The railways wants passengers to count calories as you eat train food but can’t trust the cooks enough to ensure the plan stays on track.
A plan to list calorie and other nutritional nuggets on Rajdhani, Shatabdi and Duronto food has been red-flagged by the railway board, which fears problems in standardisation and a rash of lawsuits.
Officials in the railway ministry’s catering division submitted a concept note after a month of planning for the labels that would mention calories and nutritional content on such food – from cutlets and omelettes to rice, vegetables, lentils and non-vegetarian dishes.
The officials studied examples of ready-to-eat and cooked food items in other countries and in their note, said more and more rail caterers were moving towards such practices. “Putting information on nutrition will help consumers,” the official said.
As part of the plan, government-owned hotel management institutes and the Hyderabad-based National Institute of Nutrition were to be consulted in preparing a uniform list of ingredients, their proportions, and nutritional and calorific values.

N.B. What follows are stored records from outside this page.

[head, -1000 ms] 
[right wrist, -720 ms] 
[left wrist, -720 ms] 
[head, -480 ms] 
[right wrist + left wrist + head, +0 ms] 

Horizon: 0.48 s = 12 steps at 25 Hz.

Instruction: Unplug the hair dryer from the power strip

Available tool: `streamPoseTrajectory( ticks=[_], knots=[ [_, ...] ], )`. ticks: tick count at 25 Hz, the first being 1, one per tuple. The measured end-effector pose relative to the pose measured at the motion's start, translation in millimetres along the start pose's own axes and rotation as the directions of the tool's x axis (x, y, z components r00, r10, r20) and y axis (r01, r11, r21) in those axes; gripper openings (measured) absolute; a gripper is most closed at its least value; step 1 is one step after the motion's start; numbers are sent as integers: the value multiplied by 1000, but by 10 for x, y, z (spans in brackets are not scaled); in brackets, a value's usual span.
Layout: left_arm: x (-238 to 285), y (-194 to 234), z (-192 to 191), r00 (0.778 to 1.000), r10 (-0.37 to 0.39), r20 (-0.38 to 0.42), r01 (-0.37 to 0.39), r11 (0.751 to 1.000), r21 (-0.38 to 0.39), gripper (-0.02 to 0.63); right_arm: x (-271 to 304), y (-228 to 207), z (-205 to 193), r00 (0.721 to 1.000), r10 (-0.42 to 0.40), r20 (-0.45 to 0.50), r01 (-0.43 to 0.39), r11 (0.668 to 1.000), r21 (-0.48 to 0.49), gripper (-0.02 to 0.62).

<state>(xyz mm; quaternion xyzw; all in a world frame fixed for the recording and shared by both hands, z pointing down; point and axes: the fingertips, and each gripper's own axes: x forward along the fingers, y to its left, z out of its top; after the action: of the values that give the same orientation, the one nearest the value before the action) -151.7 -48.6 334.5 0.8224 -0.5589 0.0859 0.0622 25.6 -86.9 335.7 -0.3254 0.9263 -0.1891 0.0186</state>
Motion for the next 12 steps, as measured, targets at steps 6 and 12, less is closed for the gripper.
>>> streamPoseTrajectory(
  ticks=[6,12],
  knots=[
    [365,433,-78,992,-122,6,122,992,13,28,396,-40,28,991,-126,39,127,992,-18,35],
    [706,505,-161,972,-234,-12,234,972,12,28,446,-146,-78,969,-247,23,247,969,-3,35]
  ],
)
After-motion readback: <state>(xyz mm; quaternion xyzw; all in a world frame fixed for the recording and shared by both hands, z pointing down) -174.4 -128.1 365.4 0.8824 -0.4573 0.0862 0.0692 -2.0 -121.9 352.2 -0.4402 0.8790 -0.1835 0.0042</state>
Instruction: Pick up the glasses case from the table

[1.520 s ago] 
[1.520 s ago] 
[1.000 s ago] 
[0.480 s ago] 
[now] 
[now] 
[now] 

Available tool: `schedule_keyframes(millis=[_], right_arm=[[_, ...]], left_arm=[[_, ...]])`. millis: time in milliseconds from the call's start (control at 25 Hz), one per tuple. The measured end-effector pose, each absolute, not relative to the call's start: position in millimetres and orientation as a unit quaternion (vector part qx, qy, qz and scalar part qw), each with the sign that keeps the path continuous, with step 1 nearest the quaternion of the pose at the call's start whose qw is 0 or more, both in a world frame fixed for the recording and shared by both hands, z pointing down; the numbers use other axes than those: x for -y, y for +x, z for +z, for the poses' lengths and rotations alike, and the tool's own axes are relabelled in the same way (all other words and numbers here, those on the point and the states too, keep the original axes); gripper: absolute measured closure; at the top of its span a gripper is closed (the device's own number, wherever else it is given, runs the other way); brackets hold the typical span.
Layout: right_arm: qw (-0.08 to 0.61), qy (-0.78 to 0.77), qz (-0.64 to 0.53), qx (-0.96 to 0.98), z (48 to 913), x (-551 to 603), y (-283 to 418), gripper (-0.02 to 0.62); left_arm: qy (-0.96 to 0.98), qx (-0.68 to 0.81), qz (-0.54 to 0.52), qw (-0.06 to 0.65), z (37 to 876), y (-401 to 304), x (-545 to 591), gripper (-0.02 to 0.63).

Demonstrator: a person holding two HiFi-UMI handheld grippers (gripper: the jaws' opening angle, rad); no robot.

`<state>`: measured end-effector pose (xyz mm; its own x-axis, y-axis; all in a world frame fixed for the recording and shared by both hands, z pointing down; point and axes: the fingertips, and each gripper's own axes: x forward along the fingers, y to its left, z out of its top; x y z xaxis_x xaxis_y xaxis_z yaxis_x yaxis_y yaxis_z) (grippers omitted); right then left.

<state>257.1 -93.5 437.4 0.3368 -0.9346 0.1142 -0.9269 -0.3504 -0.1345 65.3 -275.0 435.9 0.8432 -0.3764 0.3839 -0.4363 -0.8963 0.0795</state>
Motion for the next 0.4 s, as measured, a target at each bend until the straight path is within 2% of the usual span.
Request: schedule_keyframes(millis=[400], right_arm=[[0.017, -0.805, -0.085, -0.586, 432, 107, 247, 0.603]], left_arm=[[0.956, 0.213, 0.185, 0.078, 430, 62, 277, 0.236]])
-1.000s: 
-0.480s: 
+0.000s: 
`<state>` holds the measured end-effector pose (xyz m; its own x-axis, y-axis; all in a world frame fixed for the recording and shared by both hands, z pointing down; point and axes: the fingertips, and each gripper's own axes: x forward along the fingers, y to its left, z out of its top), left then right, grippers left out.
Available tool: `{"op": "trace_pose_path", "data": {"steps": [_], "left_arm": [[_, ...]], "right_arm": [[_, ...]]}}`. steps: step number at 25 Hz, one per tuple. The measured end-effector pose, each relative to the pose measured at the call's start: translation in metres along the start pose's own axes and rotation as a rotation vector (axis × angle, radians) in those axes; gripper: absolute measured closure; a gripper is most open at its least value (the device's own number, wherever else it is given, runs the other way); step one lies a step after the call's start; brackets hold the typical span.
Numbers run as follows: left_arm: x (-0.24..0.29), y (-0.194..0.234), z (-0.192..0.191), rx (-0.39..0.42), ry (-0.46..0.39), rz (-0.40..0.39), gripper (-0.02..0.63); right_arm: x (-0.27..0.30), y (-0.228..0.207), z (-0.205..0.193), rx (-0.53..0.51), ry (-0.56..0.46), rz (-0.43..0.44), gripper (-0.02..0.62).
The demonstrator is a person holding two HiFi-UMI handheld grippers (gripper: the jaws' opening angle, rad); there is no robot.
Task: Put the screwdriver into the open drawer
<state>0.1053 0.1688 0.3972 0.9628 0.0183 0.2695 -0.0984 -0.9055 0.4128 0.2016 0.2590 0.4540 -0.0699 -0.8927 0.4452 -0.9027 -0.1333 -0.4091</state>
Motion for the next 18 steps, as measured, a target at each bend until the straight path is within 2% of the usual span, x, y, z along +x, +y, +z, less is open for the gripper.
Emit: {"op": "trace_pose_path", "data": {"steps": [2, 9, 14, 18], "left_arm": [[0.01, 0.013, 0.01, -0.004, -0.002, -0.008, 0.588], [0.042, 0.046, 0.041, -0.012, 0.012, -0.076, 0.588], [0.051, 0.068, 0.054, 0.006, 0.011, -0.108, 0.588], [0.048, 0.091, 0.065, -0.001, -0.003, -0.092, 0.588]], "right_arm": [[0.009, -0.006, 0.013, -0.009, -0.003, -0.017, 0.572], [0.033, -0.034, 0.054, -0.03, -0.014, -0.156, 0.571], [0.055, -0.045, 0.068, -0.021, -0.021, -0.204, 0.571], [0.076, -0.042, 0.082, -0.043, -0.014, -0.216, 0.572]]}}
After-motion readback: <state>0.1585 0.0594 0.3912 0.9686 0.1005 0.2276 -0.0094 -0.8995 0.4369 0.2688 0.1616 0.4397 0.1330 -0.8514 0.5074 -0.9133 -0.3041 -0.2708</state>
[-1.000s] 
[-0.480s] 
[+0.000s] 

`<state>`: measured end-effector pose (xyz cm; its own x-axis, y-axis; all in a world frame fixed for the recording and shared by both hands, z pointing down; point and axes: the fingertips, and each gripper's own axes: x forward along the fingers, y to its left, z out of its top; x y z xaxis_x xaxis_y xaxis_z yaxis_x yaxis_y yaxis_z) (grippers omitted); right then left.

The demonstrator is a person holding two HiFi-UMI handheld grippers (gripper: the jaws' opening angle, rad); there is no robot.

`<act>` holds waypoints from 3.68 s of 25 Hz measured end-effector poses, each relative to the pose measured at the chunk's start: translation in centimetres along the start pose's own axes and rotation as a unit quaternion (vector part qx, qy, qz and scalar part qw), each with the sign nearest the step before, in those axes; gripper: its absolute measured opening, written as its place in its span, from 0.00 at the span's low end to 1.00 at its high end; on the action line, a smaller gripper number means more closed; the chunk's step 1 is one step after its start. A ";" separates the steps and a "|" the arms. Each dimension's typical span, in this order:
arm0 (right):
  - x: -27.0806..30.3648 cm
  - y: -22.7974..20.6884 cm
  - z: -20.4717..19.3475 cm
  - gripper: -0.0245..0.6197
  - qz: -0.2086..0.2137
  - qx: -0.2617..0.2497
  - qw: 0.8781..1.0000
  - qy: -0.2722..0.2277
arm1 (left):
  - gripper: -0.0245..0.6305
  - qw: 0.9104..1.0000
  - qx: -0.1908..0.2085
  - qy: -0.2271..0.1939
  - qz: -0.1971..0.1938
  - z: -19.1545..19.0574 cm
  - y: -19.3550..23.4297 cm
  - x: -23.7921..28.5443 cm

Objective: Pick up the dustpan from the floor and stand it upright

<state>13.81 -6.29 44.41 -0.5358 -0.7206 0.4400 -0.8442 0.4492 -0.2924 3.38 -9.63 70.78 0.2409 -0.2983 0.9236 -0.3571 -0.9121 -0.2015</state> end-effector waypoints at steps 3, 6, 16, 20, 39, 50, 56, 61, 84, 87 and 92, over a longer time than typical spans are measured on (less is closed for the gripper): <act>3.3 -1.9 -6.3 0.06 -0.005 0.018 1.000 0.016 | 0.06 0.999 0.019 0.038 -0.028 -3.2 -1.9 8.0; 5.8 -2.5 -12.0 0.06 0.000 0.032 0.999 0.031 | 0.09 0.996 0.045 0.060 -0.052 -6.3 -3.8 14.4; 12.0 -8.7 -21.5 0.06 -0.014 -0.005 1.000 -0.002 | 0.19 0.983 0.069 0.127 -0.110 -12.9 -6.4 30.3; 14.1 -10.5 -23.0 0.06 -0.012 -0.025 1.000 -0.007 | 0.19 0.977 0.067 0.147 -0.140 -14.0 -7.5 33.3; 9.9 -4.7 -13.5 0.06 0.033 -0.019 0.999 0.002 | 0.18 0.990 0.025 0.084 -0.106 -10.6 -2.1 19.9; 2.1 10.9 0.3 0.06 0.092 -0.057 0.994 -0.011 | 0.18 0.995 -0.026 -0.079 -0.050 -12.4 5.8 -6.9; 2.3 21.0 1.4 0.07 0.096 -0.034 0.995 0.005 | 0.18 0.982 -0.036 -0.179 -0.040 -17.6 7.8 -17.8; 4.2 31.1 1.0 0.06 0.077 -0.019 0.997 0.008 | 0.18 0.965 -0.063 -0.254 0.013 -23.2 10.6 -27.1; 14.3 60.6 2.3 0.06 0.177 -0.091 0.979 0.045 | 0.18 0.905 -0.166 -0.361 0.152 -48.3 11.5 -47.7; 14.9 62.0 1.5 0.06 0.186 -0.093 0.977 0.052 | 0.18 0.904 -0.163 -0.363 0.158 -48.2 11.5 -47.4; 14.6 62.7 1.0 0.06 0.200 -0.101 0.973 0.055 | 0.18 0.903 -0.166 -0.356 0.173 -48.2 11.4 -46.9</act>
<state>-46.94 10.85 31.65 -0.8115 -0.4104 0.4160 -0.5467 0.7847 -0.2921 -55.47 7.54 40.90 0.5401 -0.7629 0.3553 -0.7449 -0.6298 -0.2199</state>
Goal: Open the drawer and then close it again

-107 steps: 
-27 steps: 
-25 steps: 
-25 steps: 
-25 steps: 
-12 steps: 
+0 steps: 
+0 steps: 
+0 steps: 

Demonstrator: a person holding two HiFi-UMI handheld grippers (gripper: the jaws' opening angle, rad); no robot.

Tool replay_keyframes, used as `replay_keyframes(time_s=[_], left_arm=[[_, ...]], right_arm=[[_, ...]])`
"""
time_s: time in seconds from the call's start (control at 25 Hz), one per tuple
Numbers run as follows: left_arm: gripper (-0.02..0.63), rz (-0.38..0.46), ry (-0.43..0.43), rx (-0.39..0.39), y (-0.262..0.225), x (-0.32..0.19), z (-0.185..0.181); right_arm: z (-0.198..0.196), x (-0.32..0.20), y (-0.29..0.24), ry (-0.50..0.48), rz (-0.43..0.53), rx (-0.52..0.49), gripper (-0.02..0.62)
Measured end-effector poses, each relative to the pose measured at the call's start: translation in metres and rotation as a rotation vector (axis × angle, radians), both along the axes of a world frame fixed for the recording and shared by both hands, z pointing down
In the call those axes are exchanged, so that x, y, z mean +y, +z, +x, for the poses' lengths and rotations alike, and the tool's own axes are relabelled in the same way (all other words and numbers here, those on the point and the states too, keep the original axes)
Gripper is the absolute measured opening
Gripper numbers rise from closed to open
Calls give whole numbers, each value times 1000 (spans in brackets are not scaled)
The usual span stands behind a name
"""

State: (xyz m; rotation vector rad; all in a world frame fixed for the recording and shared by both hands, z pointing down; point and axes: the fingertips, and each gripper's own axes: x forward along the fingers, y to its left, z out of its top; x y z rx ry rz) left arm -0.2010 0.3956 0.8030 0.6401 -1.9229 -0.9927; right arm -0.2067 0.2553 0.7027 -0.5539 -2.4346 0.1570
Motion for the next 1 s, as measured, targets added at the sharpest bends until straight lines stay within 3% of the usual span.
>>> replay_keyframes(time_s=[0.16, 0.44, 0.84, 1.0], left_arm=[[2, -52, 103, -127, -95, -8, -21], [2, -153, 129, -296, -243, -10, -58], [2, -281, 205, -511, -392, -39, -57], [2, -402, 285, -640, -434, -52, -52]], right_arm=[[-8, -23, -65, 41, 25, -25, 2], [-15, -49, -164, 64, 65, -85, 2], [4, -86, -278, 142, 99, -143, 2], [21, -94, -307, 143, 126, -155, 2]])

But senior officials in the board raised concerns. “The proposal was to provide a standardised format of ingredients to all food contractors who would be asked to stick to it. But the board felt the cooks could not be trusted with the ingredients, particularly oils and spices,” a board official said. “Members also expressed concern that any discrepancies between labels and the actual values could lead to litigation.”
The menus in the 22 sets of Rajdhanis, 24 sets of Shatabdis and 27 sets of Durontos are fixed and mostly include tea, soup, breadsticks, snacks, and vegetarian and non-vegetarian meals that include chapattis, rice, pulses, chicken and vegetables. The food is provided by private contractors or through the rail-owned Indian Railway Catering and Tourism Corporation.
IRCTC public affairs head Sandip Dutta said: “There have been constant efforts to enhance the quality of food provided in trains and if this one add-on helps passengers, there is no harm in trying it.”
V. Sudershan Rao, a scientist with the food safety division of the National Institute of Nutrition, said: “Nutritional information on ready-to-eat meal packets on trains would be a welcome step. Several surveys have shown that a large percentage of consumers read labels thoroughly and then exercise their choice of food.”